Purcell is the son of auctioneer Pierce Purcell and his second wife Catherine (née Hoban) of 4 Ashbrook Terrace, South Circular Road, Dublin. He is baptised six days after his birth at St. Kevin’s Church, Harrington Street. Within a few months, the Purcell family moves to 12 Mercer Street Lower. He is educated at Synge Street CBS. He loses the tip of his right index finger while making cigarette vending machines, and also loses his entire left index finger due to an accident while he is an apprentice carpenter, a feature which he exploits for dramatic effect in the film Mutiny on the Bounty (1962).
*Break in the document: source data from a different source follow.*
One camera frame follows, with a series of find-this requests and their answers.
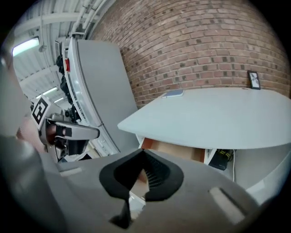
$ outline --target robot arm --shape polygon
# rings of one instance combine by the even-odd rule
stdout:
[[[47,152],[57,157],[58,161],[66,155],[81,154],[90,139],[98,138],[97,128],[74,124],[66,111],[41,96],[35,104],[31,117],[36,124],[41,142]],[[47,130],[55,128],[53,142],[48,139]]]

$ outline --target fluorescent light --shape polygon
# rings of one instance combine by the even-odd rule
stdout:
[[[52,91],[56,91],[56,90],[57,90],[57,87],[55,86],[54,88],[51,88],[50,90],[42,93],[41,95],[44,95],[45,96],[46,94],[48,94],[48,93],[50,93]]]
[[[54,103],[57,103],[57,102],[61,101],[62,99],[64,99],[64,98],[61,97],[60,99],[56,100]]]
[[[20,44],[18,46],[15,46],[13,48],[12,54],[13,54],[13,56],[16,56],[16,55],[18,55],[18,54],[20,54],[28,49],[36,47],[38,45],[40,45],[40,41],[39,41],[38,37],[33,38],[29,41],[23,42],[22,44]]]

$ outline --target small framed photo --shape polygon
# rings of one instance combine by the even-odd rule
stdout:
[[[258,73],[254,71],[247,71],[247,74],[251,81],[251,88],[258,90],[261,89]]]

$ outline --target black and white tag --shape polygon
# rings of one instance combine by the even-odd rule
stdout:
[[[51,106],[51,102],[44,98],[40,97],[34,109],[32,110],[31,118],[37,125],[37,128],[40,129],[44,119],[45,114],[47,113],[49,107]]]

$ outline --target ceiling beam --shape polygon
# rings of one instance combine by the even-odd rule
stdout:
[[[45,75],[48,75],[50,74],[51,72],[53,71],[58,71],[59,68],[57,65],[54,65],[54,66],[51,66],[51,67],[47,67],[41,71],[38,71],[30,76],[28,76],[27,78],[23,79],[21,82],[20,82],[20,86],[21,88],[23,88],[25,85],[27,85],[28,83],[42,77],[42,76],[45,76]]]
[[[43,15],[42,16],[42,25],[46,24],[52,24],[52,23],[60,23],[60,22],[75,22],[77,21],[77,18],[79,16],[79,13],[53,13],[49,15]],[[24,23],[21,23],[17,25],[14,29],[14,36],[19,36],[20,34],[33,29],[35,27],[40,26],[40,17],[33,18],[31,20],[28,20]]]

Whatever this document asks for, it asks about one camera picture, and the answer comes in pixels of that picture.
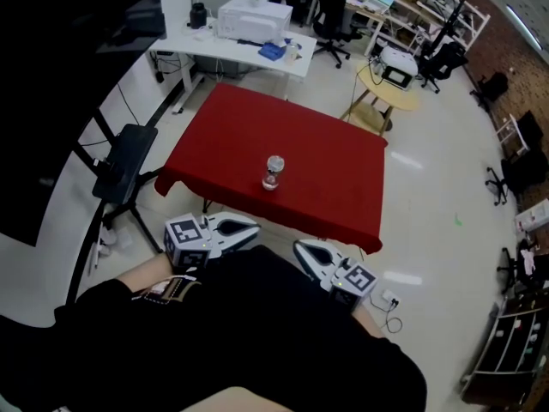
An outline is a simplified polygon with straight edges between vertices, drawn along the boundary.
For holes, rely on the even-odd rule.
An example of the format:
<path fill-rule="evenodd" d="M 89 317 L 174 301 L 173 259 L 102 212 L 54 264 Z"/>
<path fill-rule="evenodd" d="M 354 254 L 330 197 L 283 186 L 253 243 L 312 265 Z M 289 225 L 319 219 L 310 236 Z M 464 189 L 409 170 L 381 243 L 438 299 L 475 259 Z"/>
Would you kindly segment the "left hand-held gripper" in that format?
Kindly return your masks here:
<path fill-rule="evenodd" d="M 210 231 L 216 231 L 217 242 Z M 219 212 L 197 219 L 188 213 L 165 223 L 164 246 L 175 270 L 204 268 L 209 260 L 247 245 L 259 231 L 259 224 L 240 214 Z"/>

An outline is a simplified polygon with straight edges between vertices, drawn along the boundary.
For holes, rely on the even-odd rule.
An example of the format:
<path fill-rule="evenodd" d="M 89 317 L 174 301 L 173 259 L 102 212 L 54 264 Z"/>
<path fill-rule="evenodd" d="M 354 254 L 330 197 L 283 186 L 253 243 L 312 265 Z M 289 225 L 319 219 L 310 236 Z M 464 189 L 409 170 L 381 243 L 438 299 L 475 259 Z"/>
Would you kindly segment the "white crumpled paper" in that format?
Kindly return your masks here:
<path fill-rule="evenodd" d="M 100 257 L 110 256 L 113 249 L 126 249 L 133 244 L 130 230 L 127 226 L 117 230 L 100 227 L 96 252 Z"/>

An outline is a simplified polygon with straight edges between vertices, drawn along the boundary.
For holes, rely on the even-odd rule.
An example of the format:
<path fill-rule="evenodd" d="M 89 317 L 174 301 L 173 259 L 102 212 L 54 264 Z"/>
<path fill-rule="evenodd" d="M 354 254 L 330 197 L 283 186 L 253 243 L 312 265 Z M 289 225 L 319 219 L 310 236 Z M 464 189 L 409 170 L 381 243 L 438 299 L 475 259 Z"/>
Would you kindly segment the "black flat panel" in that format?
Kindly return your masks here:
<path fill-rule="evenodd" d="M 126 124 L 100 165 L 93 195 L 108 203 L 126 204 L 157 135 L 154 127 Z"/>

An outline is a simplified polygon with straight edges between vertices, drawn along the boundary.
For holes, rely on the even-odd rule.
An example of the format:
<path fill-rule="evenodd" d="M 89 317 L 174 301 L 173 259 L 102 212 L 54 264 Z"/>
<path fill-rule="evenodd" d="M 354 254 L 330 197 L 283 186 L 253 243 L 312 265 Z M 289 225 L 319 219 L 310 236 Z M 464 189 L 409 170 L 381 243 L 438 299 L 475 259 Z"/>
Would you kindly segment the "black chair with star base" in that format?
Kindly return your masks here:
<path fill-rule="evenodd" d="M 540 148 L 531 148 L 522 155 L 514 153 L 502 159 L 500 166 L 501 176 L 492 167 L 486 168 L 492 178 L 485 181 L 485 186 L 495 191 L 495 206 L 505 205 L 509 192 L 520 195 L 528 187 L 544 183 L 549 175 L 549 159 Z"/>

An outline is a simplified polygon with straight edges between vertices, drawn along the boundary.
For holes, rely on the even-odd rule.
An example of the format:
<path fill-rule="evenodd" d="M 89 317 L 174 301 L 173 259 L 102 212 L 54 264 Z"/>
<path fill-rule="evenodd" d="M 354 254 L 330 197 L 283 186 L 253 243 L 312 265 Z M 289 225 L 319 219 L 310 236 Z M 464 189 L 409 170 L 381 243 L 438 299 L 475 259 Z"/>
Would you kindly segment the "white boxy machine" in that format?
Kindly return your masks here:
<path fill-rule="evenodd" d="M 292 6 L 267 0 L 231 0 L 218 10 L 217 34 L 224 39 L 280 43 L 292 12 Z"/>

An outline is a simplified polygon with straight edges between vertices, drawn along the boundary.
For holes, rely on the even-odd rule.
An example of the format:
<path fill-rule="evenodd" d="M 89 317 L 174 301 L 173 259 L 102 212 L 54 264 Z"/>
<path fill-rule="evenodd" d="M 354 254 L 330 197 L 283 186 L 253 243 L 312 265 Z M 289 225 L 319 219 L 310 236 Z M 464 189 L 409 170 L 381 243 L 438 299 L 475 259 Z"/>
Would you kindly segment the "black office chair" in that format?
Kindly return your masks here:
<path fill-rule="evenodd" d="M 317 48 L 313 55 L 327 52 L 336 61 L 335 67 L 340 69 L 342 54 L 346 60 L 350 59 L 350 53 L 341 49 L 336 42 L 351 42 L 362 39 L 363 35 L 352 24 L 353 12 L 346 17 L 347 0 L 319 0 L 319 14 L 313 21 L 313 32 L 321 40 L 317 42 Z"/>

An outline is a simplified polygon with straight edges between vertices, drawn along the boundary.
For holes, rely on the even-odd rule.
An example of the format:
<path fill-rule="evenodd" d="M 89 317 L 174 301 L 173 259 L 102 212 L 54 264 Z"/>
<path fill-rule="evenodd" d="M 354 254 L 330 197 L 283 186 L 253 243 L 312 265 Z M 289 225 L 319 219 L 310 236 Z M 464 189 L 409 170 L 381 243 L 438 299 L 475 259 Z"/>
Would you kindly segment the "person's right forearm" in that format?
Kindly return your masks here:
<path fill-rule="evenodd" d="M 376 324 L 374 318 L 369 311 L 363 306 L 357 306 L 353 312 L 353 317 L 362 325 L 362 327 L 368 332 L 370 336 L 375 338 L 385 338 L 384 333 L 380 327 Z"/>

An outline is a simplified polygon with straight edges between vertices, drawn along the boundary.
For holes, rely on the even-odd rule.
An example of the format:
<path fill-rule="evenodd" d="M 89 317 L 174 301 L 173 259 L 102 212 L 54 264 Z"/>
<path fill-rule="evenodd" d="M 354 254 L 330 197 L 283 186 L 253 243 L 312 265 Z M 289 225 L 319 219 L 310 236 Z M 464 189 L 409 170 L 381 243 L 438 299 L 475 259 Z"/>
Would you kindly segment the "black tripod stand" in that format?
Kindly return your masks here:
<path fill-rule="evenodd" d="M 106 122 L 105 117 L 103 116 L 103 114 L 99 110 L 97 110 L 94 113 L 94 120 L 97 123 L 97 125 L 99 126 L 102 133 L 107 138 L 107 142 L 111 144 L 111 148 L 112 148 L 112 146 L 115 143 L 116 137 L 120 134 L 121 131 L 119 132 L 118 135 L 114 135 L 113 132 L 112 132 L 111 127 L 108 125 L 108 123 Z M 81 161 L 84 162 L 86 167 L 89 168 L 92 171 L 92 173 L 95 174 L 96 178 L 98 179 L 98 177 L 100 175 L 100 165 L 103 163 L 103 161 L 106 160 L 106 158 L 103 159 L 103 160 L 93 158 L 87 152 L 87 150 L 84 148 L 84 146 L 80 143 L 78 143 L 74 146 L 74 152 L 81 159 Z M 126 204 L 116 205 L 116 204 L 108 203 L 108 202 L 102 200 L 102 202 L 104 202 L 106 204 L 110 204 L 114 207 L 114 209 L 112 211 L 110 211 L 109 213 L 105 214 L 102 217 L 102 223 L 107 228 L 111 228 L 113 221 L 117 217 L 119 217 L 120 215 L 122 215 L 126 212 L 131 213 L 133 215 L 134 219 L 136 220 L 136 223 L 140 227 L 140 229 L 142 231 L 142 234 L 145 236 L 145 238 L 147 239 L 148 243 L 151 245 L 153 250 L 158 252 L 158 253 L 161 253 L 162 249 L 160 248 L 160 245 L 157 243 L 154 236 L 152 235 L 152 233 L 148 229 L 146 223 L 142 219 L 142 216 L 141 216 L 139 210 L 136 207 L 136 199 L 138 198 L 138 195 L 139 195 L 139 192 L 140 192 L 141 188 L 145 184 L 147 184 L 149 181 L 157 178 L 159 174 L 160 174 L 160 169 L 156 169 L 156 170 L 153 170 L 153 171 L 148 171 L 148 172 L 145 172 L 145 173 L 142 173 L 140 171 L 140 174 L 139 174 L 139 176 L 137 178 L 137 181 L 136 181 L 136 185 L 135 185 L 134 190 L 133 190 L 133 192 L 130 196 L 130 200 Z"/>

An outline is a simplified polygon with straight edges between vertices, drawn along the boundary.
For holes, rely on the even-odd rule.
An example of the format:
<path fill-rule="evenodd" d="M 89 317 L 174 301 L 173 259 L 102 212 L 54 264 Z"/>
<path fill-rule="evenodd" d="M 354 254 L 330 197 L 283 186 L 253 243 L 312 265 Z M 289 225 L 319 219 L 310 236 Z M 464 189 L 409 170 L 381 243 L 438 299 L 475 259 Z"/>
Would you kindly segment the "white desk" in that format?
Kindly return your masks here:
<path fill-rule="evenodd" d="M 194 76 L 190 69 L 196 63 L 195 56 L 215 58 L 220 61 L 232 61 L 247 64 L 265 70 L 281 73 L 274 95 L 283 100 L 289 99 L 288 84 L 292 78 L 303 81 L 311 65 L 317 40 L 300 33 L 285 32 L 285 36 L 298 45 L 299 58 L 289 62 L 284 58 L 270 61 L 261 56 L 259 48 L 253 45 L 241 45 L 234 39 L 222 39 L 216 36 L 216 20 L 208 18 L 208 24 L 201 29 L 193 30 L 185 22 L 171 25 L 167 36 L 157 40 L 150 48 L 152 52 L 172 52 L 181 58 L 182 67 L 178 73 L 184 84 L 183 92 L 177 97 L 172 113 L 179 114 L 184 104 L 198 85 L 204 81 L 205 74 L 197 72 Z"/>

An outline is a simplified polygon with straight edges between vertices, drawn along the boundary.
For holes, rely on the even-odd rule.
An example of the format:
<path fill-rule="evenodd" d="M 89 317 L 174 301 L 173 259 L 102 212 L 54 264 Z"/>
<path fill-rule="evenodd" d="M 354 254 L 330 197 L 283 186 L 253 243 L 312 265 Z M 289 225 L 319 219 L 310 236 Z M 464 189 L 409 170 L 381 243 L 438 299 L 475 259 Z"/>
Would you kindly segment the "clear plastic bottle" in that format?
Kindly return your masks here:
<path fill-rule="evenodd" d="M 285 167 L 284 159 L 279 155 L 271 155 L 267 160 L 267 172 L 262 179 L 262 186 L 267 191 L 278 187 L 279 176 Z"/>

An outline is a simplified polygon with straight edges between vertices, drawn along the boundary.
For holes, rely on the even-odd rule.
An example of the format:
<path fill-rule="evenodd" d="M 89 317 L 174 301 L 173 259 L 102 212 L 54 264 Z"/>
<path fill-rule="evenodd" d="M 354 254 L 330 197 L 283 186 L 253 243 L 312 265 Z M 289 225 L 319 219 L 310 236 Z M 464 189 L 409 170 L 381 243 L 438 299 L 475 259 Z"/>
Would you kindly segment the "white device with screen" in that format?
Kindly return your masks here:
<path fill-rule="evenodd" d="M 386 82 L 408 91 L 419 69 L 410 53 L 386 46 L 379 54 L 376 73 Z"/>

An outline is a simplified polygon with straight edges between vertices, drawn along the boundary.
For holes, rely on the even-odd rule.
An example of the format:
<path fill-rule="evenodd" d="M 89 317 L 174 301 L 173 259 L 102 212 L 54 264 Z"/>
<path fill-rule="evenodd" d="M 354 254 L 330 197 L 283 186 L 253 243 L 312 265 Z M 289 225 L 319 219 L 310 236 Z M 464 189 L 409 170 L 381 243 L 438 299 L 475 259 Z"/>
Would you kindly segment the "round wooden side table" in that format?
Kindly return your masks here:
<path fill-rule="evenodd" d="M 357 65 L 349 107 L 340 119 L 383 136 L 389 130 L 394 110 L 414 112 L 419 108 L 418 91 L 402 90 L 376 76 L 369 63 Z"/>

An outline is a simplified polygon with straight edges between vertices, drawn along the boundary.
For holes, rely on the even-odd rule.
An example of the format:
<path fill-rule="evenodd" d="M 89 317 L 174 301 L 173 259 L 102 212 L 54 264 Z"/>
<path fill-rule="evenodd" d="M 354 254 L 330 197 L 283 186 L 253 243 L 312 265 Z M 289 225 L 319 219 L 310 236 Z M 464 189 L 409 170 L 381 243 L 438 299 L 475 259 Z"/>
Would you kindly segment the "light wooden desk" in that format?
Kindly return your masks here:
<path fill-rule="evenodd" d="M 385 45 L 409 52 L 413 46 L 397 39 L 401 30 L 410 33 L 412 40 L 417 39 L 418 31 L 395 18 L 389 8 L 372 8 L 367 5 L 367 0 L 346 0 L 341 31 L 345 37 L 359 42 L 365 58 L 377 47 Z"/>

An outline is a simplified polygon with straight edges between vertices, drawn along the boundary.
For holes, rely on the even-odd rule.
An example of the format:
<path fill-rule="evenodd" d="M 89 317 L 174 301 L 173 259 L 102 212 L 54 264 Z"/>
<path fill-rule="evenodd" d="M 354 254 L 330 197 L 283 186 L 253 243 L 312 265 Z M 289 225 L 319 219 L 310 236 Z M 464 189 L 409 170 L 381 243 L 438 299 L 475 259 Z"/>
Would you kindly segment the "person's black clothing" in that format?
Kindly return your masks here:
<path fill-rule="evenodd" d="M 425 412 L 418 366 L 269 248 L 132 293 L 116 278 L 54 324 L 0 315 L 0 397 L 21 412 L 181 412 L 231 387 L 293 412 Z"/>

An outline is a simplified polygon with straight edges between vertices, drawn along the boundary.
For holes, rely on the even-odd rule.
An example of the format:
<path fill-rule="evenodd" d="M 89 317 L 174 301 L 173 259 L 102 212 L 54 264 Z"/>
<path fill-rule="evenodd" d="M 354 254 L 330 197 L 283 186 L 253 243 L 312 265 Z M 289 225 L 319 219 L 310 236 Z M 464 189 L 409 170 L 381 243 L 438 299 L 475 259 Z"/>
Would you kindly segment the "black jar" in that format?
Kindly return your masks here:
<path fill-rule="evenodd" d="M 207 25 L 208 10 L 204 3 L 193 3 L 190 9 L 189 27 L 191 29 L 200 29 Z"/>
Purcell begins his show business career at the age of 12 in Dublin’s Gaiety Theatre. Later, he tours Ireland in a vaudeville act with Jimmy O’Dea. Stage-trained in the classics in Dublin, he moves into films in 1934. He appears in Captain Boycott (1947) and as the elderly sailor whose death maroons the lovers-to-be in the first sound film version of The Blue Lagoon (1949). He plays a member of Captain Ahab‘s crew in Moby Dick (1956), Dan O’Flaherty in episode one, The Majesty of the Law, of The Rising of the Moon (1957), a gamekeeper in The List of Adrian Messenger (1963), and a barman in The Mackintosh Man (1973). The last two films are directed by John Huston.

In 1955, Purcell is an off-and-on regular on the British filmed TV series The Buccaneers and he narrates a Hibernian documentary, Seven Wonders of Ireland (1959). In 1962, he portrays the lusty William McCoy in Lewis Milestone‘s Mutiny on the Bounty. He plays a taciturn Irish in-law to Lebanese American entertainer Danny Thomas‘ character Danny Williams in a 1963 episode of The Danny Thomas Show. In 1971, he plays the caring rabbi in the children’s musical drama Flight of the Doves.

Purcell is the subject of This Is Your Life in 1958 when he is surprised by Eamonn Andrews at the BBC Television Theatre. He also gains some recognition as a singer. Shortly after World War II, songwriter Leo Maguire composes “The Dublin Saunter” for him. He performs the song live for many years and later records it for the Glenside label but the recording is not a hit. However, over time it becomes one of the most favourite songs about Dublin, receiving countless air-plays on radio programmes.

In 1981, Purcell records a spoken word version of Pete St. John‘s “The Rare Ould Times.” In June 1984, he is given the Freedom of the City of Dublin. Nine months later, on March 3, 1985, he dies at the age of 84 in Dublin. He is buried in Deans Grange Cemetery in Blackrock, Dublin.